- Apple’s AI system, Apple Intelligence, used Google’s Tensor Processing Units (TPUs) for initial model training.
- The shift indicates a move away from Nvidia’s GPUs, which dominate the high-end AI training market.
- Apple’s technical paper reveals training on “Cloud TPU clusters” involving advanced TPU v5p chips and TPU v4 chips.
- New features in Apple Intelligence include updated Siri, improved natural language processing, and AI-generated text summaries.
- Google’s TPUs, available since 2017, are among the most advanced for AI, costing under $2 per hour with long-term bookings.
- Despite using TPUs, Google remains a significant Nvidia customer, utilizing Nvidia GPUs for AI training and cloud services.
Main AI News:
Apple has revealed that its artificial intelligence system, Apple Intelligence, utilized Google’s custom Tensor Processing Units (TPUs) for the initial training of its AI models. This decision highlights a shift in Big Tech’s approach to AI training, signaling a move away from Nvidia’s dominant GPUs.
The use of Google’s TPUs, as detailed in a newly published technical paper by Apple, underscores the growing trend of tech giants seeking alternatives to Nvidia’s GPUs. This shift comes in response to the high demand and limited availability of Nvidia’s high-end graphics processing units, which have been crucial for training sophisticated AI models.
While Nvidia GPUs remain the industry standard, with companies like OpenAI, Microsoft, and Anthropic relying on them, other tech giants, including Google, Meta, Oracle, and Tesla, are also investing heavily in AI infrastructure. Last week, both Meta’s Mark Zuckerberg and Alphabet’s Sundar Pichai expressed concerns over potential overinvestment in AI infrastructure, despite recognizing the high stakes of falling behind.
Apple’s technical paper, although not naming Google or Nvidia explicitly, reveals that the company’s Apple Foundation Model (AFM) and AFM server were trained on “Cloud TPU clusters.” This setup involved renting servers to carry out the extensive calculations required. Apple’s approach, focusing on efficient and scalable training, includes models trained on the latest TPU v5p chips and TPUs configured in data center networks.
In its strategic move, Apple has also introduced a preview version of Apple Intelligence, featuring enhanced natural language processing, updated Siri functionalities, and AI-generated text summaries. Over the coming year, Apple plans to expand its AI capabilities with features like image and emoji generation, and an upgraded Siri capable of interacting with personal information and app functionalities.

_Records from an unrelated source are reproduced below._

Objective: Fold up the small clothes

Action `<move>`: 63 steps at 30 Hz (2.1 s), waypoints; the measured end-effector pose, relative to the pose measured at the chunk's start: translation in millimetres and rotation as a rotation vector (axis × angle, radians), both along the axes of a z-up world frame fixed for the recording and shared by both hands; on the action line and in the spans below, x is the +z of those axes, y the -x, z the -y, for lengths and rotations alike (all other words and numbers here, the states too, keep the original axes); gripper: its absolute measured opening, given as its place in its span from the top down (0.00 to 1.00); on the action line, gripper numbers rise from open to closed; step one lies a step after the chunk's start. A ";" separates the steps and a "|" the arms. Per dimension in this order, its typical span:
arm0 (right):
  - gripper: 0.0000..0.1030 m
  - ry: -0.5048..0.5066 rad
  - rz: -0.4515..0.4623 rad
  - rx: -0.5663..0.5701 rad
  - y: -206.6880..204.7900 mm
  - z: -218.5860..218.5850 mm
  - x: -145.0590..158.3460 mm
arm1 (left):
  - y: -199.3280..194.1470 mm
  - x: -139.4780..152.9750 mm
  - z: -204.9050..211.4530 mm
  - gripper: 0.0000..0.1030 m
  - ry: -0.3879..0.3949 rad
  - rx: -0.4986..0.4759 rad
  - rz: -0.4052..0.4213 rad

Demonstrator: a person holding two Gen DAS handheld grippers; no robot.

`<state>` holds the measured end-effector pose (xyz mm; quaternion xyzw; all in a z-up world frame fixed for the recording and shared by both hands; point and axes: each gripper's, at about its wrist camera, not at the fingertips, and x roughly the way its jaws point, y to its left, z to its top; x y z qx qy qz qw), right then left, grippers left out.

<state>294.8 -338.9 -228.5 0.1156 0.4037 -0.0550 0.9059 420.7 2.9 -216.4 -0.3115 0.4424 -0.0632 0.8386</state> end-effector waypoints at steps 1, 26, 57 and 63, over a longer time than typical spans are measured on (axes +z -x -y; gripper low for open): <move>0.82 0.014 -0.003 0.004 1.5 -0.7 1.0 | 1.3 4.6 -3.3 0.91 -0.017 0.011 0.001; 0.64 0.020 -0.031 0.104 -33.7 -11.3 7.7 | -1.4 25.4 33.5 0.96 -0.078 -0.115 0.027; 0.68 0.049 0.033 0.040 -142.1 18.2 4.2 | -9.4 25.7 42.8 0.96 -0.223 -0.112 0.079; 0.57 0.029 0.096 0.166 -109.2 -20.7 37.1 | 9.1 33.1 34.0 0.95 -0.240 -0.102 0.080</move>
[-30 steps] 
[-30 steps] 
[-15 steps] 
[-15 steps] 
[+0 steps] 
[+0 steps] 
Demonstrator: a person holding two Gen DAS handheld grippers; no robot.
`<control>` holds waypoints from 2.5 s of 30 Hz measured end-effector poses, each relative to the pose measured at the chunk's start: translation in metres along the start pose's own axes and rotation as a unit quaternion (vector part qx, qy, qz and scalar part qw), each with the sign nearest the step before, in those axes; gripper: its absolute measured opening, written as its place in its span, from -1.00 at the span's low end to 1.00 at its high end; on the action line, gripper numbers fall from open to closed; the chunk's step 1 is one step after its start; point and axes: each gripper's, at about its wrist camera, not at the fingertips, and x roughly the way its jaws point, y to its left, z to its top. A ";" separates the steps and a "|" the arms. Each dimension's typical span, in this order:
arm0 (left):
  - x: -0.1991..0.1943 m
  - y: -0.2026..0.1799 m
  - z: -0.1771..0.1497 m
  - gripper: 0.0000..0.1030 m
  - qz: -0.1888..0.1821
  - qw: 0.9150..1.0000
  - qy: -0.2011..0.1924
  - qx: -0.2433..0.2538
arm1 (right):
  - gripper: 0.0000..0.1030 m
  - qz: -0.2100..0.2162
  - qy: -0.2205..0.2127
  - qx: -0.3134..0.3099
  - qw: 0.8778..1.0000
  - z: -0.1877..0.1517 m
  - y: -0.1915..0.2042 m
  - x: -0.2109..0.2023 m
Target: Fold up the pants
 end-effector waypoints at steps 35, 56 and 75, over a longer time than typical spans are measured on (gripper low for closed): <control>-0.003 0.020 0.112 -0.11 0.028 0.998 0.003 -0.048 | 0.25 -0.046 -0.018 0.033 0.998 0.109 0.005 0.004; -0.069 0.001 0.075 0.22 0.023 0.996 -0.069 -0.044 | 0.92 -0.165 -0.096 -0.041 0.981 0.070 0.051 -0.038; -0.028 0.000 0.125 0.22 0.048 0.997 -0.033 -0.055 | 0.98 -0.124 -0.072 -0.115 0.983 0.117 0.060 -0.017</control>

Google’s TPUs, available since 2015 and accessible to the public since 2017, are now among the most advanced custom chips for AI, costing under $2 per hour when booked long-term. Despite its investment in TPUs, Google remains a significant Nvidia customer, using GPUs for its AI training and offering Nvidia’s technology through its cloud services.
Apple’s move to utilize Google’s TPUs reflects a broader industry trend towards diversifying AI infrastructure, a strategy that may reshape how tech companies approach AI development and deployment in the future.
Conclusion:
Apple’s choice to use Google’s TPUs for training its AI models represents a significant shift in the AI infrastructure landscape. This move highlights a growing trend among tech giants to explore alternatives to Nvidia’s GPUs, driven by the high demand and limited availability of Nvidia’s hardware. As companies like Apple and Google invest in diverse AI technologies, the market may see increased competition and innovation, potentially reshaping how AI systems are developed and deployed. This diversification could lead to more options for AI infrastructure, fostering a more competitive environment and accelerating advancements in AI technology.